Biden-Harris Infrastructure Program Would Create or Save 15 Million Jobs Over 10 Years, Georgetown University Report Says

Infrastructure program would increase GDP by as much as $320 billion per year


Washington, DC, March 29, 2021 (GLOBE NEWSWIRE) -- A $1.5 trillion infrastructure program from the Biden-Harris administration would be good medicine to nurse the economic wounds inflicted by the COVID-19 pandemic. It would create or save 15 million jobs over 10 years, according to a new report from the Georgetown University Center on Education and the Workforce (CEW). 15 Million Infrastructure Jobs: An Economic Shot in the Arm to the COVID-19 Recession finds that an infrastructure stimulus would increase the share of infrastructure jobs from 11% to 14% of all jobs in this country, temporarily reviving the blue-collar economy.

A majority of infrastructure jobs (75%) would be for workers with no more than a high school diploma and some non-degreed short-term postsecondary training, while the remaining quarter of infrastructure jobs would require an associate’s degree or higher. Overall, an infrastructure program would create 8 million jobs for workers with a high school diploma or less, 4.8 million jobs for workers with more than a high school diploma but less than a bachelor’s degree, and 2.25 million jobs for workers with bachelor’s degrees and above.

Infrastructure jobs would be spread across the country. Blue states, which are more heavily populated, would gain 8.6 million jobs, and red states would gain 6.4 million jobs. There would be 2.7 million infrastructure jobs just in the seven closely contested states that were key to the outcome of the 2020 presidential election: Arizona, Georgia, Michigan, Nevada, North Carolina, Pennsylvania, and Wisconsin. By region, the Southeast stands to gain the largest share of infrastructure jobs—nearly 3.4 million, or 22% of jobs—while the Rocky Mountain states would gain the smallest share, with 642,000 jobs.

“Creating jobs is just the first step,” lead report author and CEW Director Anthony P. Carnevale said. “Without a jobs training program, we won’t be able to prepare workers to fill them.”

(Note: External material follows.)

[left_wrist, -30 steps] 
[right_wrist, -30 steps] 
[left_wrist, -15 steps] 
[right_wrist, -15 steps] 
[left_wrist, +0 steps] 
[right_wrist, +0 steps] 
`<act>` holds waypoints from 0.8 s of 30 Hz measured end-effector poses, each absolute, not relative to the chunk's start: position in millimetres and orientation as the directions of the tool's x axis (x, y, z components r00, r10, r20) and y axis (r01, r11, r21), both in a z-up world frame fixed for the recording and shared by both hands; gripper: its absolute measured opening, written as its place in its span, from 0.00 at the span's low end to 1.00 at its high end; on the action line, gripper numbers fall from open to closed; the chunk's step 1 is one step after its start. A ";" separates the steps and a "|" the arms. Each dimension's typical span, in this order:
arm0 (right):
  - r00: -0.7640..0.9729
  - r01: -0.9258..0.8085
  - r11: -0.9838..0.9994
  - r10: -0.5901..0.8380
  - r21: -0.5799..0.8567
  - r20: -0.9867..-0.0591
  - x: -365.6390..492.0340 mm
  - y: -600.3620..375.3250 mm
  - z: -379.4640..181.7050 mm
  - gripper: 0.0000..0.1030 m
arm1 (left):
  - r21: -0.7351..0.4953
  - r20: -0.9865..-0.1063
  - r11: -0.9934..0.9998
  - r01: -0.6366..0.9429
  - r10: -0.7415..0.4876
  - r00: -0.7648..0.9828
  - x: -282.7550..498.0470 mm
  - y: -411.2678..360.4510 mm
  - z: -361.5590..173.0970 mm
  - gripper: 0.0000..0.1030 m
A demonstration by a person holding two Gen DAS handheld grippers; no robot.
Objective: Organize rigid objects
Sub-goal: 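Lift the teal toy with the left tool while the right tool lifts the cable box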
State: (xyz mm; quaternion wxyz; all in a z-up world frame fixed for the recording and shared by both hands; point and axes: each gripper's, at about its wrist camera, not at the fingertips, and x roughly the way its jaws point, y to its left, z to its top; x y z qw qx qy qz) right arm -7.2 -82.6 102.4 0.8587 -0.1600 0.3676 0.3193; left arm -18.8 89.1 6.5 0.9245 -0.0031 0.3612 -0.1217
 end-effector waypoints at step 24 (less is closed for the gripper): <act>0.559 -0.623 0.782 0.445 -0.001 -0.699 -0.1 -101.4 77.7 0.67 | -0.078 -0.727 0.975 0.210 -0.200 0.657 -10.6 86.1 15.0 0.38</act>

Of the jobs created through the infrastructure program, 60% would require six months of training or less, and 40% would require more than six months of training. In general, the jobs that would require the highest level of educational attainment would require the most training. The postsecondary education system administers a majority of certificate, training, and noncredit programs that will be essential to train workers to take on these jobs. Expanding Pell Grant eligibility to include short-term occupational training programs, as proposed in the 2019 JOBS Act, could lead to significant increases in student enrollment and completion.

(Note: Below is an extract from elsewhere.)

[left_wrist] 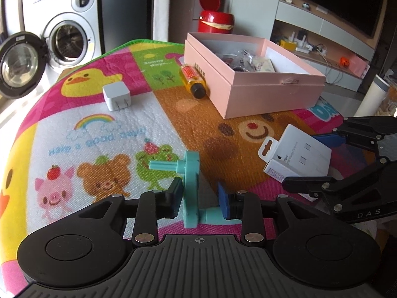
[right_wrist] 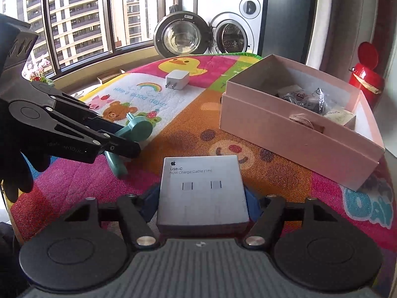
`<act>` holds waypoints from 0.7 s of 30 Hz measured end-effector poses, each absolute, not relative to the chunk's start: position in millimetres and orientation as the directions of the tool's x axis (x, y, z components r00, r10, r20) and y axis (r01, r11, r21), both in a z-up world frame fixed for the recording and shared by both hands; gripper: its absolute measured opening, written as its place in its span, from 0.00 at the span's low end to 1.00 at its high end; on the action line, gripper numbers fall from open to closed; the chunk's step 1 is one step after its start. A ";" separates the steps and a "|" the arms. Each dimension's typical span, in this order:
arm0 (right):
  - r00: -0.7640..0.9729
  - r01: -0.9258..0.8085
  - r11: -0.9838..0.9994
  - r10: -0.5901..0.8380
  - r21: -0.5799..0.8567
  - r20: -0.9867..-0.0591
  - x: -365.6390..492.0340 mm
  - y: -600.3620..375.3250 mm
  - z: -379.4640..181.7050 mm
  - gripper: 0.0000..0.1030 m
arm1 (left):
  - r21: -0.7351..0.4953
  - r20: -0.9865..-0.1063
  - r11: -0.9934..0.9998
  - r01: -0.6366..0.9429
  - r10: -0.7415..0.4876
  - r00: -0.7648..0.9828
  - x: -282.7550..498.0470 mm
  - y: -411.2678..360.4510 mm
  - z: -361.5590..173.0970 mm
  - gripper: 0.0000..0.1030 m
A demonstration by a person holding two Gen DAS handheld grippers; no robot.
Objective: Organize rigid objects
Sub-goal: 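Lift the teal toy with the left tool while the right tool lifts the cable box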
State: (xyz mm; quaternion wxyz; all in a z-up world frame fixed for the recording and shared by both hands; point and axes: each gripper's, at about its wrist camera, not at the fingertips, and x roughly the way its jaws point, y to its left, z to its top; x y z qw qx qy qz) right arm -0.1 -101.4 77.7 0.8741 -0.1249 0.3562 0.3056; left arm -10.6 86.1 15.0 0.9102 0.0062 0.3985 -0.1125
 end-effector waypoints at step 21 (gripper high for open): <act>0.646 -0.415 0.909 0.320 0.033 -0.692 8.4 -148.1 63.1 1.00 | -0.028 -0.635 0.987 0.160 -0.141 0.759 -26.5 93.0 28.3 0.81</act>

Apprenticeship programs could be one of the primary ways to train workers for infrastructure jobs. In 2020, about 42% of apprenticeship programs were already training workers for infrastructure-related occupations. Active apprentices only represent a fraction of the workforce (0.4%), but their numbers have been growing rapidly in recent years—new apprentices increased by 128% in the last decade.

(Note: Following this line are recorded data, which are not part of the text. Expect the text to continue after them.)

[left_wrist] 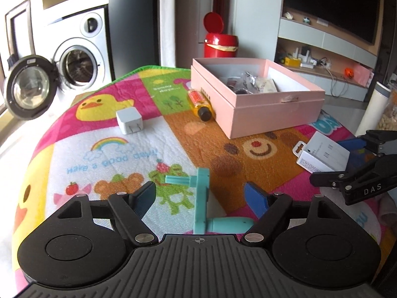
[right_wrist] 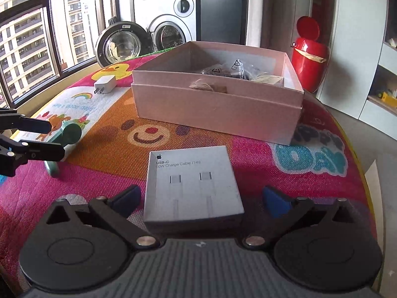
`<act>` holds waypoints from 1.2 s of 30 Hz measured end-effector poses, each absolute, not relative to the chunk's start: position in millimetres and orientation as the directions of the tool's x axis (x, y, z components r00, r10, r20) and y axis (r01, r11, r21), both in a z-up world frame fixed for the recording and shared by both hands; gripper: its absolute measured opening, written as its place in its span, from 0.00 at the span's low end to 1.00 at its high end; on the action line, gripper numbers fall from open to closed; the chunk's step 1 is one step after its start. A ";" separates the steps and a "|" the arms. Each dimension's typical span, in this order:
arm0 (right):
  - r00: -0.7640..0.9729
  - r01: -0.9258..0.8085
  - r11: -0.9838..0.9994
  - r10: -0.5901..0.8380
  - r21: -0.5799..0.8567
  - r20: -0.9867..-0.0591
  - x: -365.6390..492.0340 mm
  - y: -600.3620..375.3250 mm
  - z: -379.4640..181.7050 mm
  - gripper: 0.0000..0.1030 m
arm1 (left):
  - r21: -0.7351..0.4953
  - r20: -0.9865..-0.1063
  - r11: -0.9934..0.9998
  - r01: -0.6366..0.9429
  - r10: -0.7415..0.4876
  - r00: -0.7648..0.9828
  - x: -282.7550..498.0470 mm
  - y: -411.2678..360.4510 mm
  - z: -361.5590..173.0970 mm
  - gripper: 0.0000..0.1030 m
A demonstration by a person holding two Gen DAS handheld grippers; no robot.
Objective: Organize rigid objects
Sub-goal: 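Lift the teal toy with the left tool while the right tool lifts the cable box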
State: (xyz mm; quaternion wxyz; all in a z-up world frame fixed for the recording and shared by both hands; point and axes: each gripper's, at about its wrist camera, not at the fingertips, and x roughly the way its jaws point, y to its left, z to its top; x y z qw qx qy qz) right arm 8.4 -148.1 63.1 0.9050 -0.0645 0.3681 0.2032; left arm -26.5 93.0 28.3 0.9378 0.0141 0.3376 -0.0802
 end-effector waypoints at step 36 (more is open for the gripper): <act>0.641 -0.419 0.908 0.310 0.018 -0.702 11.5 -143.4 64.0 1.00 | 0.002 -0.607 0.985 0.174 -0.137 0.783 -7.8 85.2 2.3 0.48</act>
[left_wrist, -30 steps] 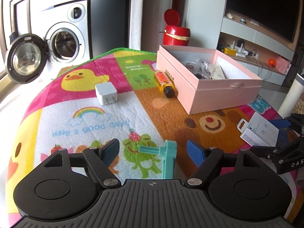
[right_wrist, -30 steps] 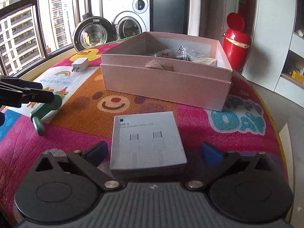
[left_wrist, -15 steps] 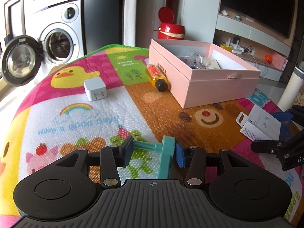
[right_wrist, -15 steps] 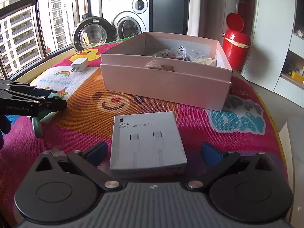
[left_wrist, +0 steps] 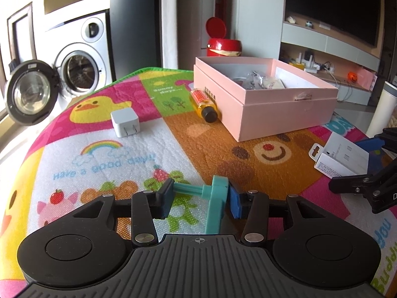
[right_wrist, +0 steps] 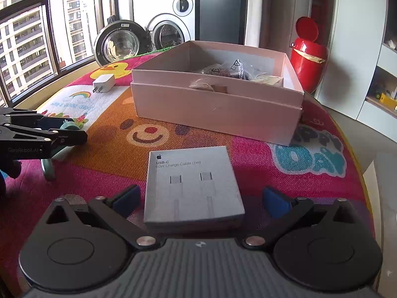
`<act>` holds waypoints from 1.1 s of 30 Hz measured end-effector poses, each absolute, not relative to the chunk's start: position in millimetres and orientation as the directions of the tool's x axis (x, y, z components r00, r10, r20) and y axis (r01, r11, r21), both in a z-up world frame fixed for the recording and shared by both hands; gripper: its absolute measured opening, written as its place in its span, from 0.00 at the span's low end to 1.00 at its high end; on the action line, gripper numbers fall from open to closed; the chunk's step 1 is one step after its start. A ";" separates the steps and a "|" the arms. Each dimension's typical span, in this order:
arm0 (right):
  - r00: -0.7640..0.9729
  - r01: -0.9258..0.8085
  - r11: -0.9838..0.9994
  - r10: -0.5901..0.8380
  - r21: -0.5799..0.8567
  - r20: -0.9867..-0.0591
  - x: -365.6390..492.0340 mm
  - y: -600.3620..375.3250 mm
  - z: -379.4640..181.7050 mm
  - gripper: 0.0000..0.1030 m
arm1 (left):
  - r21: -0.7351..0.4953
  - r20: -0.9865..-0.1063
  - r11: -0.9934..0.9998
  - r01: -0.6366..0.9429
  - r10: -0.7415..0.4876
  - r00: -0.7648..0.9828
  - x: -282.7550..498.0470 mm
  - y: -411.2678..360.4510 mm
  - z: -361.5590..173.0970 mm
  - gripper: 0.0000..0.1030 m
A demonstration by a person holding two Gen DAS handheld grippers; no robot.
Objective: Organize rigid objects
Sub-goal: 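Lift the teal toy with the left tool while the right tool lifts the cable box, then lower toy and cable box into the pink box and open both tools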
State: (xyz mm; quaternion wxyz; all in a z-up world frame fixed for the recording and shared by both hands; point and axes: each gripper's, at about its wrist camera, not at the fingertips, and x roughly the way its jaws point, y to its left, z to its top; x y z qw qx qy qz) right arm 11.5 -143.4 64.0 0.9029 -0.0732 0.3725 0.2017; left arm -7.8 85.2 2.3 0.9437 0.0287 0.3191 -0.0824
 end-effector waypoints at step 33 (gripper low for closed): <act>0.798 -0.423 0.905 0.347 -0.048 -0.492 118.7 -150.9 218.6 0.67 | -0.152 -0.322 0.896 0.418 -0.444 0.836 143.1 24.3 176.9 0.46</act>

While an infrastructure program would boost the economy as a whole, it would disproportionately help employ Black and Latino workers, who have faced higher shares of job losses in the recession. It would also primarily benefit men, who currently hold 90% of infrastructure jobs and are likely to fill a majority of jobs created. An infrastructure package would not lead to the recovery of the 9.5 million jobs still unrecovered from the recession that began in March 2020, because these would be different types of jobs. The infrastructure plan, therefore, may not be of great help to women, who have lost more jobs than men during the recession relative to their share of employment.  

“In the interest of gender parity, any infrastructure proposal should ensure the new infrastructure jobs are more accessible to women than they have ever been in the past,” report author and CEW Chief Economist Nicole Smith said. 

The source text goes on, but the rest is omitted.